**ACTIVITY**
Return each line of the data below verbatim; pictures are to be left out.

**INFORMATION SHOWN**
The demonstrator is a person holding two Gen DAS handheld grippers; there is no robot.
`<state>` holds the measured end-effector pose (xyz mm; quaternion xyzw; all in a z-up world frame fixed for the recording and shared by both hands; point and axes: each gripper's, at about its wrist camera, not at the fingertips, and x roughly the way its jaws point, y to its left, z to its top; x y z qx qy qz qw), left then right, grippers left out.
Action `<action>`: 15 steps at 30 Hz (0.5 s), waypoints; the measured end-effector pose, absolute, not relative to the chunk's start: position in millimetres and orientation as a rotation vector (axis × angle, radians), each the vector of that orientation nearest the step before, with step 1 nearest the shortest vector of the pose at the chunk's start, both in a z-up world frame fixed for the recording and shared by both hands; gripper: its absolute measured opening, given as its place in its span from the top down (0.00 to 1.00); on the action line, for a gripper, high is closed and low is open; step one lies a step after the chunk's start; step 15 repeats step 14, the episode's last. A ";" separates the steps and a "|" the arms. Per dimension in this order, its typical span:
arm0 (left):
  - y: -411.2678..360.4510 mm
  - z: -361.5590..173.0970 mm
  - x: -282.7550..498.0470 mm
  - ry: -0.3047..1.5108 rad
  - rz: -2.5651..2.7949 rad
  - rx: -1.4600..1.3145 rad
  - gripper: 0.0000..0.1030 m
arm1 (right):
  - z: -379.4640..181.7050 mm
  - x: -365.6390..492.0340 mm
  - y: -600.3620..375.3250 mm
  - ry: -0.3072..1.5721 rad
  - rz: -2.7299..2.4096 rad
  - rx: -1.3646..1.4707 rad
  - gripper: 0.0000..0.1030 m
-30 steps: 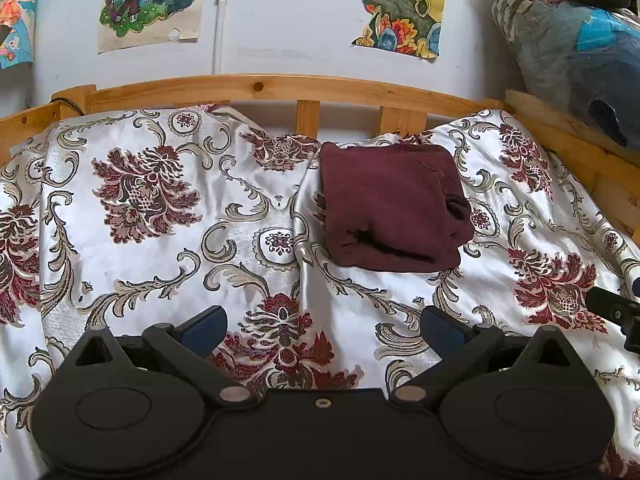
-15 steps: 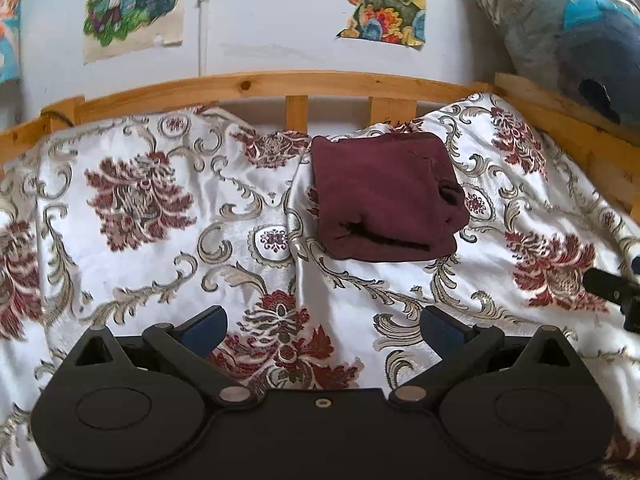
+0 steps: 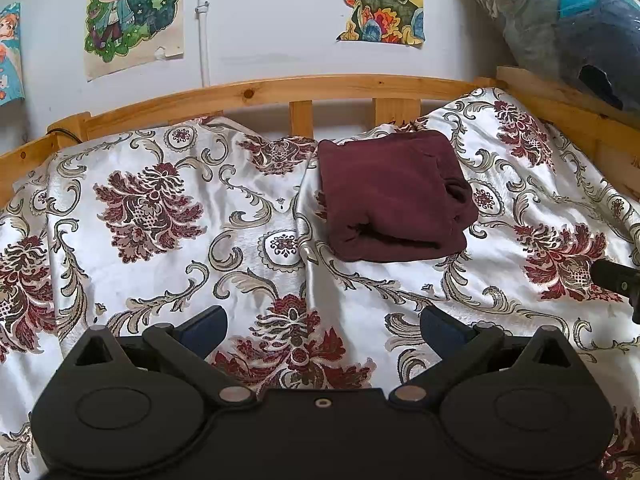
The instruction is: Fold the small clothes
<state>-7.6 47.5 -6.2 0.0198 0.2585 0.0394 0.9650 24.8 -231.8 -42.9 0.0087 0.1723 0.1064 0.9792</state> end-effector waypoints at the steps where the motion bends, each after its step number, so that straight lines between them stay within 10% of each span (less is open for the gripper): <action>1: 47.5 -6.2 -7.6 0.523 0.080 0.040 0.01 | -43.2 24.9 -231.3 0.348 0.215 0.016 0.00; 15: 46.8 -7.6 -8.1 0.527 0.077 0.040 0.01 | -46.1 25.8 -228.7 0.366 0.216 0.023 0.00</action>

**ANSWER FOR THIS EXERCISE**
The demonstrator is a person holding two Gen DAS handheld grippers; there is no robot.
`<state>` holds the measured end-effector pose (xyz mm; quaternion xyzw; all in a z-up world frame fixed for the recording and shared by both hands; point and axes: each gripper's, at about its wrist camera, not at the fingertips, and x roughly the way its jaws point, y to its left, z to its top; x y z qx qy qz qw), left then right, grippers left out.
Action `<action>`: 15 steps at 30 Hz (0.5 s), waypoints; the measured end-effector pose, absolute, not relative to the chunk's start: position in millimetres and orientation as a rotation vector (axis × angle, radians), each the vector of that orientation nearest the step before, with step 1 nearest the shortest vector of the pose at the chunk's start, both in a z-up world frame fixed for the recording and shared by both hands; gripper: its absolute measured opening, given as its place in its span from the top down (0.00 to 1.00); on the action line, for a gripper, high is closed and low is open; step one lies a step after the chunk's start; step 15 repeats step 14, the episode's last. A ";" separates the steps and a "|" the arms. Per dimension in this order, its typical span:
arm0 (left):
  - y: -411.2678..360.4510 mm
  - z: -361.5590..173.0970 mm
  - x: -282.7550..498.0470 mm
  - ry: -0.3047..1.5108 rad
  - rz: -2.5651..2.7949 rad
  - rx: -1.4600..1.3145 rad
  - gripper: 0.0000..0.1030 m
arm1 (right):
  - z: -379.4640..181.7050 mm
  - x: -365.6390..492.0340 mm
  - y: -600.3620..375.3250 mm
  - ry: -0.3072..1.5721 rad
  - rz: -2.7299..2.4096 rad
  - rx: -1.3646..1.4707 rad
  - gripper: 0.0000..0.1030 m
-30 steps: 
-15 steps: 
+0 steps: 
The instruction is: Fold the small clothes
<state>-7.6 47.5 -6.2 0.0198 0.2585 0.0394 0.9650 24.8 -231.8 -42.9 0.0087 0.1723 0.1064 0.9792</state> end-effector waypoints at the steps where the motion bends, each after its step number, so that straight lines between them stay within 10% of each span (less is open for the gripper): <action>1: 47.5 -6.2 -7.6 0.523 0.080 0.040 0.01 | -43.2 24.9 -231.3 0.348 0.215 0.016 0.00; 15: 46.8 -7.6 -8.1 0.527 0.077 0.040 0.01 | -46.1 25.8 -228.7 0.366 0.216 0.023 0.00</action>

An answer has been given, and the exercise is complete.